[Stored data entries]

- - - - - - -

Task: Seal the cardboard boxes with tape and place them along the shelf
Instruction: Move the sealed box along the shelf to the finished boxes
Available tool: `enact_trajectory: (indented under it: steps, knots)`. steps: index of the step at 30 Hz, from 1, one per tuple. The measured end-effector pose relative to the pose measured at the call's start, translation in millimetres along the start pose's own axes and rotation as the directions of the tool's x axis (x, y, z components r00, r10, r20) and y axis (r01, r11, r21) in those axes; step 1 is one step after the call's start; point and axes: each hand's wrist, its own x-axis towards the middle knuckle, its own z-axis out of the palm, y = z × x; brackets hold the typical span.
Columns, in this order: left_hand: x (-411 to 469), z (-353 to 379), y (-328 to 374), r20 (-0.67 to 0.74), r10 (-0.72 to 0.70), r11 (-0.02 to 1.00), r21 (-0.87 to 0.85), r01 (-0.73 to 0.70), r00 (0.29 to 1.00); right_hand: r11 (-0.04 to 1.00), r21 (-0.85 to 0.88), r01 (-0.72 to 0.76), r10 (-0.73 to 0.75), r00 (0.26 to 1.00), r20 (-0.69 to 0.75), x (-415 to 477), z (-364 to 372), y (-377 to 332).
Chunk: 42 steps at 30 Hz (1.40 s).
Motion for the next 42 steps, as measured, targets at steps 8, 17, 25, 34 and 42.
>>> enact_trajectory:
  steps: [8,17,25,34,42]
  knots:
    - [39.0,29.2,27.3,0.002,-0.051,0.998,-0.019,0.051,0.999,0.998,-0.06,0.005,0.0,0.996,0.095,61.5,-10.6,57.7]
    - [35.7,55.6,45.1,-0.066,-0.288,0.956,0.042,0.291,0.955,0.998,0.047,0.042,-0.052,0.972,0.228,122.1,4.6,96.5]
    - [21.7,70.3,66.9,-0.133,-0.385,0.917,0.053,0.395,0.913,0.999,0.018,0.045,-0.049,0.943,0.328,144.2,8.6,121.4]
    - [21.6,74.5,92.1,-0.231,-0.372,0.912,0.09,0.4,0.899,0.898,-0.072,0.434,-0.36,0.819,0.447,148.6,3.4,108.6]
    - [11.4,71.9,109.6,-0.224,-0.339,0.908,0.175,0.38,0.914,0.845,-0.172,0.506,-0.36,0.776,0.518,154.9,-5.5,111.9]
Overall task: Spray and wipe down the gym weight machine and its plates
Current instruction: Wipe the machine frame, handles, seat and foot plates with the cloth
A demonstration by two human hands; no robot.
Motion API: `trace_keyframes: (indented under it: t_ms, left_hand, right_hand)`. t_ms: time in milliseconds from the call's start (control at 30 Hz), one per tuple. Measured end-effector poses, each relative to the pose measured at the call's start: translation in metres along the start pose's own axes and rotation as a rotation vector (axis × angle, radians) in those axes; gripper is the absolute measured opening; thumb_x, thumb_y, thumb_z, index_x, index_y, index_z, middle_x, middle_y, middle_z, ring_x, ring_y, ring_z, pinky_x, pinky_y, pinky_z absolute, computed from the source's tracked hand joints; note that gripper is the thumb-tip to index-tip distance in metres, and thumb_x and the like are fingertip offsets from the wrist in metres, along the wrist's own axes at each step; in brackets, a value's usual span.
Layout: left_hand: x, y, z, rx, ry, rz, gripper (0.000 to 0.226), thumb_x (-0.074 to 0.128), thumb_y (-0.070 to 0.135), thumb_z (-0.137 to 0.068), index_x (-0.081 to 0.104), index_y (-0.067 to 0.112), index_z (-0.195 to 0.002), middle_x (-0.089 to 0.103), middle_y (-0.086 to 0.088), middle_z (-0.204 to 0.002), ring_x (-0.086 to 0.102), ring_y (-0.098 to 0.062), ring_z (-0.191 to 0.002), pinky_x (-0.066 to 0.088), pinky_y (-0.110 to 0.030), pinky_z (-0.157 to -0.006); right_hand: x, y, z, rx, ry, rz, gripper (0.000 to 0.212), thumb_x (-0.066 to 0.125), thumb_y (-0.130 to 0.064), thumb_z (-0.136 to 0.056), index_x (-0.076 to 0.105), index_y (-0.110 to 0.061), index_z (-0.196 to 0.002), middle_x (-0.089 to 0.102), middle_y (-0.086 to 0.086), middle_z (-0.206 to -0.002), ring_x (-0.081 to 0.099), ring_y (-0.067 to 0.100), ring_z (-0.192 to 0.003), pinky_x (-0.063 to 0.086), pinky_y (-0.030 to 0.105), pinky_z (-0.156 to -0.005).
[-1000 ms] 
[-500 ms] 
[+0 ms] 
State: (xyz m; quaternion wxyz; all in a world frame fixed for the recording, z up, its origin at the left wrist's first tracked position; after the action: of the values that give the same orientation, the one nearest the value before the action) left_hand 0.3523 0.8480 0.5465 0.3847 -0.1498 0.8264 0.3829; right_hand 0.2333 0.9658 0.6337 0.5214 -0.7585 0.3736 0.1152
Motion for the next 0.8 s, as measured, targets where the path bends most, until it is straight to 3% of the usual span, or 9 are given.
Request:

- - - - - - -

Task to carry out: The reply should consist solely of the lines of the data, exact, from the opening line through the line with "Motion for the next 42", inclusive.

Expected answer:
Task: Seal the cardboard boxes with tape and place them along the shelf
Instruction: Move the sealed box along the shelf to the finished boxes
Available tool: `enact_trajectory: (indented under it: steps, knots)`. steps: index of the step at 30 Hz, from 1, one per tuple. The measured end-effector pose relative to the pose measured at the call's start, translation in millimetres along the start pose's own axes and rotation as the directions of the tool's x axis (x, y, z components r00, r10, r20) and y axis (r01, r11, r21) in those axes; step 1 is one step after the call's start; point and axes: each hand's wrist, its own x-axis towards the middle knuckle, its own z-axis out of the palm, y = z × x; brackets hold the typical span.
Columns, in this order: left_hand: x (-411 to 469), z (-353 to 379), y (-328 to 374), r20 (-0.67 to 0.74), r10 (-0.72 to 0.70), r11 (-0.02 to 1.00), r21 (-0.87 to 0.85), r01 (-0.73 to 0.70), r00 (0.29 to 1.00); right_hand: r11 (-0.04 to 1.00), r21 (-0.85 to 0.88), r01 (-0.72 to 0.76), r10 (-0.73 to 0.75), r00 (0.26 to 1.00), r20 (-0.69 to 0.75), x (-415 to 477), z (-364 to 372), y (-377 to 332).
Chunk: 42 steps at 30 Hz (1.40 s).
Motion for the next 42 steps, as measured, targets at steps 8, 17, 25, 34 and 42.

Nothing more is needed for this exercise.